→ Task description:
Working from the entries below, give again each line from the first through the one containing "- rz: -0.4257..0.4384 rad", exactly and with nothing else.

→ Available records:
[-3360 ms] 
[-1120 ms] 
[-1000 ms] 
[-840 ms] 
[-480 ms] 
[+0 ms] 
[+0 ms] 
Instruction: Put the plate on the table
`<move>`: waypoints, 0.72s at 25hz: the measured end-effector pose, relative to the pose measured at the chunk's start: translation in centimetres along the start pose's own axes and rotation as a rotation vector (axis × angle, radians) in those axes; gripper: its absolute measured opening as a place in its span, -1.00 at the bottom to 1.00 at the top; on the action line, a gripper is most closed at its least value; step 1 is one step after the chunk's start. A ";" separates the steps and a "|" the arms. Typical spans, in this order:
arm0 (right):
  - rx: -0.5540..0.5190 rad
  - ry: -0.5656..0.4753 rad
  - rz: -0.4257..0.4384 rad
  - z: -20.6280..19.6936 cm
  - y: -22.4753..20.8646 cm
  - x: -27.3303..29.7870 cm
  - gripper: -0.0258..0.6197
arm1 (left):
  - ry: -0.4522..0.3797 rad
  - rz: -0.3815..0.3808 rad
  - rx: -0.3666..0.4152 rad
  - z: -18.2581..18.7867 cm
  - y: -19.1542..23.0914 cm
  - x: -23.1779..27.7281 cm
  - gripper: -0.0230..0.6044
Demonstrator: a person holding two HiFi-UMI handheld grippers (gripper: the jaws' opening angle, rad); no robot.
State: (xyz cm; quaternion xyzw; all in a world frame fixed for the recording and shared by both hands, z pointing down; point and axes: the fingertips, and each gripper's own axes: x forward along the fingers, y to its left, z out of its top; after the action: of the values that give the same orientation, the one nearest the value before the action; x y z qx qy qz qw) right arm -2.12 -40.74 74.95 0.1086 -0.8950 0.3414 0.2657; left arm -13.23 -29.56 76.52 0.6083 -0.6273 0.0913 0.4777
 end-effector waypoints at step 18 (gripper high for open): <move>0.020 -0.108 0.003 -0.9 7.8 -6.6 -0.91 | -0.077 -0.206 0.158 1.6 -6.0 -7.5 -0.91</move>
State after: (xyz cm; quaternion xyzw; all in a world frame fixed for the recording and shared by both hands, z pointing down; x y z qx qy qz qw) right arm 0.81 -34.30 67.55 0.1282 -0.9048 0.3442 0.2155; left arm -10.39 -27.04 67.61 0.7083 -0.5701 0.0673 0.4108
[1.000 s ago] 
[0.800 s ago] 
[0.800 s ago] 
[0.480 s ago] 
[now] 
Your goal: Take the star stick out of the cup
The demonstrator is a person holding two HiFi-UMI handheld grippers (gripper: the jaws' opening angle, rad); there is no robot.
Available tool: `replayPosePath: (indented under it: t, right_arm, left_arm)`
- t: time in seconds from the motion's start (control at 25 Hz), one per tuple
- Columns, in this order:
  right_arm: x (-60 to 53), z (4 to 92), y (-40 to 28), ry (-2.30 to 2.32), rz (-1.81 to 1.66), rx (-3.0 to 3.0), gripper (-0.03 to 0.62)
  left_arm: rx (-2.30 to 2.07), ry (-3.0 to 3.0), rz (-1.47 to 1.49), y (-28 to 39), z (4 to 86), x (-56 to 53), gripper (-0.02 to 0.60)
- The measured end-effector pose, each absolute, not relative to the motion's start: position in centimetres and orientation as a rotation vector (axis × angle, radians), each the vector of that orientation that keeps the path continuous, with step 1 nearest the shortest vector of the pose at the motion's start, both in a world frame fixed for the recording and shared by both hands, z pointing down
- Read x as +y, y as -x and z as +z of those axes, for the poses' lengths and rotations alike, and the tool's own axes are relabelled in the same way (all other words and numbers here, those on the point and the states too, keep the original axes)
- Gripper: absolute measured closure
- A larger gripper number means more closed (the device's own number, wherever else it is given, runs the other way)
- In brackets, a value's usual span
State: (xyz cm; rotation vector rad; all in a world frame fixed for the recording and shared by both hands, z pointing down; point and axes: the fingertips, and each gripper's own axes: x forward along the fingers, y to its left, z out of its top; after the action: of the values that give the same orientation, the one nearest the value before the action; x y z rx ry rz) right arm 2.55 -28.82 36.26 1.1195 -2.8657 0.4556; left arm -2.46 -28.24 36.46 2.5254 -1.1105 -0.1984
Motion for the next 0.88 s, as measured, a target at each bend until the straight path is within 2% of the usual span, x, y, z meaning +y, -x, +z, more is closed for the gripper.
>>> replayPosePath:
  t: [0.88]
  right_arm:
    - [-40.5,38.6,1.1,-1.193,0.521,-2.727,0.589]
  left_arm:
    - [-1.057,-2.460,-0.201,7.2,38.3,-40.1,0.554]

→ Exercise output:
[-3360 ms] 
[-1120 ms] 
[-1000 ms] 
[-840 ms] 
[-480 ms] 
[+0 ms] 
[+0 ms] 
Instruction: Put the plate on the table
`<move>`: waypoints, 0.72s at 25hz: the measured end-effector pose, relative to the pose measured at the chunk's start: translation in centimetres along the start pose's own axes and rotation as a rotation vector (axis × angle, radians) in those axes; gripper: its absolute measured opening as a place in its span, -1.00 at the bottom to 1.00 at the top; on the action line, a gripper is most closed at its least value; step 1 is one step after the chunk's start. A ";" separates the steps and a "|" the arms. Typical spans, in this order:
arm0 (right):
  - rx: -0.5540..0.5190 rad
  - ry: -0.5656..0.4753 rad
  - rz: -0.4257..0.4384 rad

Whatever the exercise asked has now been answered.